● **INSTRUCTIONS FOR THE TASK**
Please report each line of the data below that contains "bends".

Stored items from a collection:
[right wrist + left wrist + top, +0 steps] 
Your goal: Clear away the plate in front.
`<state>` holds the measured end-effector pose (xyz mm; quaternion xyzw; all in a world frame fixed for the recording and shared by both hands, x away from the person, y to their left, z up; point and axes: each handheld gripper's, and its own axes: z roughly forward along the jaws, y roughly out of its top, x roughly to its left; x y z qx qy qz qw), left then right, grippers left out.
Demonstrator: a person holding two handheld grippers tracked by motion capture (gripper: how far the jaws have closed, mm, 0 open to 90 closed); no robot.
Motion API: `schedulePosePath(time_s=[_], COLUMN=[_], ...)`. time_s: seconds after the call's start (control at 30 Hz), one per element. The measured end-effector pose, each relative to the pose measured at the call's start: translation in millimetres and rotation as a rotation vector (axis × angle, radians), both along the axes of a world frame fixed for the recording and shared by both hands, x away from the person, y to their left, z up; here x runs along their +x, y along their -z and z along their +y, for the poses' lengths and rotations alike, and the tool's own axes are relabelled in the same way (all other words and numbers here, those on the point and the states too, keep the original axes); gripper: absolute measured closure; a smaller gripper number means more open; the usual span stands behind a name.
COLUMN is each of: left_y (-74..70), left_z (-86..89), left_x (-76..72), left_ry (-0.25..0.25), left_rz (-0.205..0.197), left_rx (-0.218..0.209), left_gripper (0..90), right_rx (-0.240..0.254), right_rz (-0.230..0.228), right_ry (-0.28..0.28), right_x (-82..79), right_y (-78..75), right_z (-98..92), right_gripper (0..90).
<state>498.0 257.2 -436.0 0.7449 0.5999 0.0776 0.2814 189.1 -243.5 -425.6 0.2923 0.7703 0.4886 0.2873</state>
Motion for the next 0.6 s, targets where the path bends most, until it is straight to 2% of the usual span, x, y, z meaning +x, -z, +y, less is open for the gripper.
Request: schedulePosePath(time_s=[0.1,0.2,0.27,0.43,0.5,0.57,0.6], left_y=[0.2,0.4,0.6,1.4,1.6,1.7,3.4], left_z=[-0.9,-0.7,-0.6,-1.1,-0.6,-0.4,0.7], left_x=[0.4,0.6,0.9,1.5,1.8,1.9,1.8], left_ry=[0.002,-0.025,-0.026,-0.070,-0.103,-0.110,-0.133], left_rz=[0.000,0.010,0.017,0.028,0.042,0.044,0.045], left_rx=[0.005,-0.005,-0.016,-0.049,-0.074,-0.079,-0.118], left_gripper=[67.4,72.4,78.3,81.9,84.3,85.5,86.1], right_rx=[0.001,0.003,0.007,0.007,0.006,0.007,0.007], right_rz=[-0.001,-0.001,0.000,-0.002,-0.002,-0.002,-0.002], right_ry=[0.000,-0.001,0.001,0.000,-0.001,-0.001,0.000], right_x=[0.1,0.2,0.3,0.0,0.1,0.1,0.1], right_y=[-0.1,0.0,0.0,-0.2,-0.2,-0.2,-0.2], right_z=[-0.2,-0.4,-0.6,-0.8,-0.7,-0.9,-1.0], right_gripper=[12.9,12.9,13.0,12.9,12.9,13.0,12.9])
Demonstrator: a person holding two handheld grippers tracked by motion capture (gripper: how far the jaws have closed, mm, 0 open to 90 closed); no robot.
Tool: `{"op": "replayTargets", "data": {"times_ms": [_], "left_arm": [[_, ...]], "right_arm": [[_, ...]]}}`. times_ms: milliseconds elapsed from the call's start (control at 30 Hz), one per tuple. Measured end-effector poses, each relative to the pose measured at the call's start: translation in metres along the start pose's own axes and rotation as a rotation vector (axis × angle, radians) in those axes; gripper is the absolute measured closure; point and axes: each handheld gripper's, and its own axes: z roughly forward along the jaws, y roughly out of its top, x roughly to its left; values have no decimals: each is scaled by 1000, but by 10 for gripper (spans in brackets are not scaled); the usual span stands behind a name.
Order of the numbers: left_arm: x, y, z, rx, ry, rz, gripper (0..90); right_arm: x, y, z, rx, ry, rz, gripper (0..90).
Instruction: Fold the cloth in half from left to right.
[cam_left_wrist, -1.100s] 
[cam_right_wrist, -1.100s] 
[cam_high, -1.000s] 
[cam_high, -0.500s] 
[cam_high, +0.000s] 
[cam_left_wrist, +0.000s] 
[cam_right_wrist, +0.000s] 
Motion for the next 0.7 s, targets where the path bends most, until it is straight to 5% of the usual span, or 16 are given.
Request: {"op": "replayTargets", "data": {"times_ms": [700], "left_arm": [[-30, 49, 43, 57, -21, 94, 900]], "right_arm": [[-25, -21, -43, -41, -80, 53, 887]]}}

● **OUTPUT FOR THIS TASK**
Motion for the next 0.6 s, targets where the path bends most, until it is straight to 2% of the usual span, x, y, z meaning +x, -z, +y, less is open for the gripper.
Motion for the next 0.7 s, targets where the path bends most, until it is straight to 5% of the usual span, or 16 are given.

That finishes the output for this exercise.